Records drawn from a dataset
------------------------------------------------------------

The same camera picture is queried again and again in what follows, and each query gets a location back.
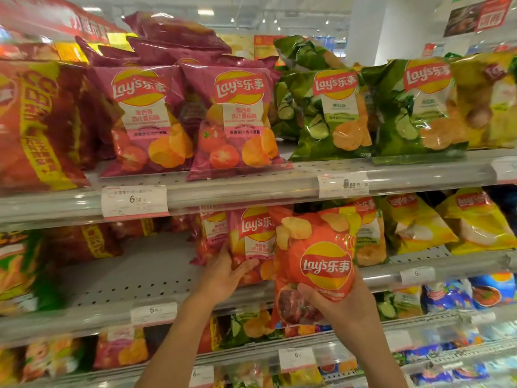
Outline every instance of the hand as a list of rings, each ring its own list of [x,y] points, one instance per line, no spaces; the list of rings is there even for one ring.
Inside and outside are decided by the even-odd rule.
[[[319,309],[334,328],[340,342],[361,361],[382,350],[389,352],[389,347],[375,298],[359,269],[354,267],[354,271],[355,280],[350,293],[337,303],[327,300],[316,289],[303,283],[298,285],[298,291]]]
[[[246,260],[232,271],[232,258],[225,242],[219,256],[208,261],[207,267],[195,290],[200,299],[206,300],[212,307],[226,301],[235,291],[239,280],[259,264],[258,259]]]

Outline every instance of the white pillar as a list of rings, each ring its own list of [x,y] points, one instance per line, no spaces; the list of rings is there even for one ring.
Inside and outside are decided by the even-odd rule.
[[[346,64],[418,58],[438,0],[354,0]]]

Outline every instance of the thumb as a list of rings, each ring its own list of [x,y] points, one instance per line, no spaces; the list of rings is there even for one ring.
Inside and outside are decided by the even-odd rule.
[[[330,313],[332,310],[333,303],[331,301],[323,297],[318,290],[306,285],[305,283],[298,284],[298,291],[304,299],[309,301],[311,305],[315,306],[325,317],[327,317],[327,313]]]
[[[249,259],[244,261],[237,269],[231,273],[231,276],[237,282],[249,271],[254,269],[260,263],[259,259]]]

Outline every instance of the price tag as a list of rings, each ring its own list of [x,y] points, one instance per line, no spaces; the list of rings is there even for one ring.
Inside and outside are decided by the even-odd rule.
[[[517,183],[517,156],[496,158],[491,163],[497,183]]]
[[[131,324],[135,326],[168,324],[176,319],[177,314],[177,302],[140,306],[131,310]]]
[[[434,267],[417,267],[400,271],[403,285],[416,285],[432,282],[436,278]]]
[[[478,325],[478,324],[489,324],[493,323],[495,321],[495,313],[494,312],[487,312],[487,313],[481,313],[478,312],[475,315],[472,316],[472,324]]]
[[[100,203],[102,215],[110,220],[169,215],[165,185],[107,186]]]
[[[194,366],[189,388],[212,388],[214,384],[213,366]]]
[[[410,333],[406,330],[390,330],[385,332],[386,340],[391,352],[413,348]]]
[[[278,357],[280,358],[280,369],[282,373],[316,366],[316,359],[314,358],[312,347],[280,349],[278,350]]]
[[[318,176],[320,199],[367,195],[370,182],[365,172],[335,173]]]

------------------------------------------------------------

ACTIVITY
From the first line to the last, repeat the records exactly and skip the pictures.

ANSWER BOX
The same camera picture is queried again and again in what follows, and each query gets a location back.
Outline every instance of the hand as a list of rings, each ring its own list of [x,y] points, one instance per line, no spaces; the list of rings is there even for one ring.
Inside and outside are decided by the even-odd rule.
[[[319,309],[334,328],[340,342],[361,361],[382,350],[389,352],[389,347],[375,298],[359,269],[354,267],[354,271],[355,280],[350,293],[337,303],[327,300],[316,289],[303,283],[298,285],[298,291]]]
[[[246,260],[232,271],[232,258],[225,242],[219,256],[208,261],[207,267],[195,290],[200,299],[206,300],[212,307],[226,301],[235,291],[239,280],[259,264],[258,259]]]

Outline every instance of the white pillar as a list of rings, each ring its own list of [x,y] points, one instance per line, no spaces; the list of rings is there even for one ring.
Inside and outside are decided by the even-odd rule.
[[[346,64],[418,58],[438,0],[354,0]]]

Outline every instance of the thumb as a list of rings, each ring its own list of [x,y] points, one instance per line, no spaces; the list of rings is there even for one ring.
Inside and outside are decided by the even-odd rule.
[[[330,313],[332,310],[333,303],[331,301],[323,297],[318,290],[306,285],[305,283],[298,284],[298,291],[304,299],[309,301],[311,305],[315,306],[325,317],[327,317],[327,313]]]
[[[249,259],[244,261],[237,269],[231,273],[231,276],[237,282],[249,271],[254,269],[260,263],[259,259]]]

Outline every instance of the price tag as a list of rings, each ring its own list of [x,y] points, one instance per line, no spaces; the list of rings is there even for one ring.
Inside and outside are decided by the even-odd rule.
[[[517,183],[517,156],[496,158],[491,163],[497,183]]]
[[[131,324],[135,326],[168,324],[176,319],[177,314],[177,302],[140,306],[131,310]]]
[[[434,267],[417,267],[400,271],[403,285],[416,285],[432,282],[436,278]]]
[[[478,325],[478,324],[489,324],[493,323],[495,321],[495,313],[494,312],[487,312],[487,313],[481,313],[478,312],[475,315],[472,316],[472,324]]]
[[[100,203],[102,215],[110,220],[169,215],[165,185],[107,186]]]
[[[194,366],[189,388],[212,388],[214,384],[213,366]]]
[[[410,333],[406,330],[390,330],[385,332],[386,340],[391,352],[413,348]]]
[[[278,357],[280,358],[280,369],[282,373],[316,366],[316,359],[314,358],[312,347],[280,349],[278,350]]]
[[[318,176],[320,199],[367,195],[370,182],[365,172],[335,173]]]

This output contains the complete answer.